Twelve participants who were using a monophasic pill containing 30 microg ethinylestradiol plus either 150 microg levonorgestrel (LEV) or 250 microg norgestimate (NOR) for at least the last 6 months were recruited (mean+/-SEM; LEV: age, 19.8+/-0.3 years; stature, 1.67+/-0.17 m; mass, 65.9+/-1.9 kg; NOR: age, 20.6+/-0.2 years; stature, 1.65+/-0.17 m; mass, 64.6+/-2.4 kg).

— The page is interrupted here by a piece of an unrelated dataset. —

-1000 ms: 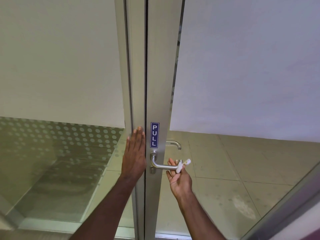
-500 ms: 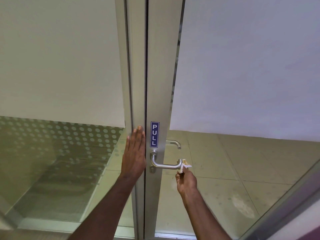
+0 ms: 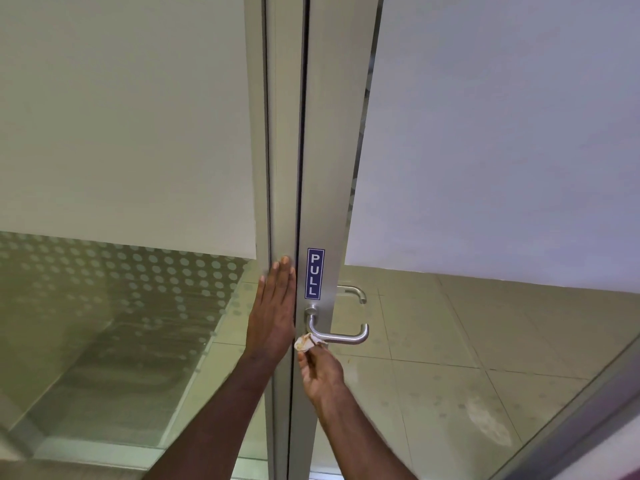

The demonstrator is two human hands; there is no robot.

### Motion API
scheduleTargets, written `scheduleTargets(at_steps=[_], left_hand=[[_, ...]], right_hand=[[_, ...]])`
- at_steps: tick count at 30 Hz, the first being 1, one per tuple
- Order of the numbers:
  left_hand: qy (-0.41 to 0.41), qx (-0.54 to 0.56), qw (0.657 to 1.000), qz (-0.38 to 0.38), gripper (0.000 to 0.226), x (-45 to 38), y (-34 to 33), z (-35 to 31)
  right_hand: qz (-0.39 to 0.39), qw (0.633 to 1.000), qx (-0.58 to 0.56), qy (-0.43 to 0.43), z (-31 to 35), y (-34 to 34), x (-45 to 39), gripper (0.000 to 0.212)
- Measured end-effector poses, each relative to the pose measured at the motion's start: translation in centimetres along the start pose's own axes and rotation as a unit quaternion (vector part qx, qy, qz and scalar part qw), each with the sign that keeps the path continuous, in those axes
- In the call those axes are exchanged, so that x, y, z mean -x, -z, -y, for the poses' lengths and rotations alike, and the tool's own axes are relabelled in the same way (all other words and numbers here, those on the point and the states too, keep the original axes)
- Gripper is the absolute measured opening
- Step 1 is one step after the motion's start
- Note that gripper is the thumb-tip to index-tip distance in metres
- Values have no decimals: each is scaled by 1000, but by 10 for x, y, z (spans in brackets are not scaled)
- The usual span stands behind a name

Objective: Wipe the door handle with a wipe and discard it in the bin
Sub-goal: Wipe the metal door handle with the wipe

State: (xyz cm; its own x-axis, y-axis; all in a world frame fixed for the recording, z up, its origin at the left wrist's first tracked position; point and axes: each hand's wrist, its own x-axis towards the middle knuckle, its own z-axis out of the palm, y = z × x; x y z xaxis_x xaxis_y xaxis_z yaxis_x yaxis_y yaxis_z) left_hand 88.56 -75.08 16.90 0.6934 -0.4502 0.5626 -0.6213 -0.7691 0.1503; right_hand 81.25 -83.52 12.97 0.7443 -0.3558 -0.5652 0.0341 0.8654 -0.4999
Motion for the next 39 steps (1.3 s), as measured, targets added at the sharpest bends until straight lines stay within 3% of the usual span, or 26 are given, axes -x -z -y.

Three maximal isokinetic extension and flexion tests were performed on three occasions (Days 3-6, 11-14 and 18-21 of the pill cycle) to assess peak extension and peak flexion torque (in Newton meters).

RESULTS:

No significant (p>.05) differences were found in the LEV and NOR groups in peak extension torque (F=0.719; p=.416) or peak flexion torque (F=0.291, p=.601) throughout the pill cycle and between groups.

CONCLUSION:

In this small study, the androgenicity of the progestin in the contraceptive pill had no significant association with maximal strength in these female athletes.